Врагам, настоящим и воображаемым, любые пути перекрывались самым решительным образом. Караян годами не подпускал Леонарда Бернстайна к Берлину и препятствовал осуществлению венских записей Георга Шолти, заранее ангажируя услуги Филармонического оркестра. Шолти, никогда с Караяном не встречавшийся, не мог понять причин такой враждебности. Николаусу Арнонкуру, знатоку ранней музыки и профессору зальцбургского «Моцартеума» путь на фестиваль был заказан после того, как ему приписали появившиеся в «Шпигеле» критические замечания по адресу Караяна. «Весь Зальцбург знал об этом, — сказала жена Арнонкура после двадцати лет, в течение которых приговор этот сохранял силу, — однако ни мы, ни кто-либо еще поделать ничего не могли».
Зальцбург обратился в «Слизбург», город алчности и коррупции. Художественные идеалы основателей фестиваля сменились сделками со средствами массовой информации, мега-звездами и всепроницающей заботой об удобствах сверхбогачей. Байройт, Глайндбёрн и фестиваль Россини в Пезаро не в меньшей мере зависели от богатых покровителей, однако нигде служение мамоне не было столь вопиющим, как в Зальцбурге в пору правления Караяна. Рекламное пространство в центре города могли покупать только фирмы звукозаписи, связанные с Караяном; только их музыканты выступали на его фестивалях и получали за это гигантские гонорары.

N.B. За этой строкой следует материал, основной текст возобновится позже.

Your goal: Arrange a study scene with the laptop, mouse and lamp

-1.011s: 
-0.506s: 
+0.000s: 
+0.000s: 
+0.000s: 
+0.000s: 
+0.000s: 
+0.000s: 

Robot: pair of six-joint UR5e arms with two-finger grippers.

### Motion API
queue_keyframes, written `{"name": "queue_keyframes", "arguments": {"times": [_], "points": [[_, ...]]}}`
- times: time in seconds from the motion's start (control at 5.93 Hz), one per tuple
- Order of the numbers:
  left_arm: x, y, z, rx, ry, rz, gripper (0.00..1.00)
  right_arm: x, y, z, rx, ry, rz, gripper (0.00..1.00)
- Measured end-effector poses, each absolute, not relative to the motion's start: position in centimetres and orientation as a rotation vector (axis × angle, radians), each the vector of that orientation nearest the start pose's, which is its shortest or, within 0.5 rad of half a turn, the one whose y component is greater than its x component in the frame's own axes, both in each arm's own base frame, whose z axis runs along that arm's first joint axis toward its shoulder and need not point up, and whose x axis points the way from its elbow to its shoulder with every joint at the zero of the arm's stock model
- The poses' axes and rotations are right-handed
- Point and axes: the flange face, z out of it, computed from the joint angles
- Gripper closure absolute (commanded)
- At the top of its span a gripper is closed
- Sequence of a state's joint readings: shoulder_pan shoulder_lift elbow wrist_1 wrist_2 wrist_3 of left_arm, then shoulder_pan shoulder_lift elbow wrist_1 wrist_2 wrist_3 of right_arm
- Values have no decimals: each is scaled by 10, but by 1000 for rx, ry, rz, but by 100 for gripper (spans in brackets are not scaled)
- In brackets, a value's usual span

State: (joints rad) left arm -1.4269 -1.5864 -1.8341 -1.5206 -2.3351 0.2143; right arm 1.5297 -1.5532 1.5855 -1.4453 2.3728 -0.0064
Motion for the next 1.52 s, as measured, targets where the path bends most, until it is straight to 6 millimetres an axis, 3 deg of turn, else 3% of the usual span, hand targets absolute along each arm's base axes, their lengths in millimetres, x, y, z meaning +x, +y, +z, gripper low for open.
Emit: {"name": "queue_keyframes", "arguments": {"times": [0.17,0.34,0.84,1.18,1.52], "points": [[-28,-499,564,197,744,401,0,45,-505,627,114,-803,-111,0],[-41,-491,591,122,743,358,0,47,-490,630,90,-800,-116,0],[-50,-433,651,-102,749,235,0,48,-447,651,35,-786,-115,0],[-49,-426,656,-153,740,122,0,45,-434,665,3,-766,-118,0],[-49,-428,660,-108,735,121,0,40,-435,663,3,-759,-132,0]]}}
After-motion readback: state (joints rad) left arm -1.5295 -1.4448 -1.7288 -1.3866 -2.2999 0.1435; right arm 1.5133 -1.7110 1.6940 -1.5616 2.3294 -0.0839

Пока богатые наслаждались музыкой, богатели и сами музыканты. Чреватые всеобщей инфляцией размеры их заработков, сведения о которых просочились в требовательную немецкую прессу, заставили венского Министра культуры начать независимое расследование финансовой деятельности подотчетного обществу фестиваля, который на одни только осветительные установки потратил в 1988-м 600 000 фунтов. Тем временем, берлинский Сенат проводил расследование разоблачительных заявлений, указывавших на то, что КАМИ намерено использовать предполагаемые гастроли Филармонического на Тайване для продажи видеофильмов о Караяне. В тот год Караяну исполнилось восемьдесят лет, и КАМИ, сняв льстивый документальный фильм «Зальцбург Караяна», продавало его легковерным телесетям всего мира. Скептичный «Шпигель» изобразил на своей обложке Караяна, помахивающего свернутой из долларов волшебной палочкой.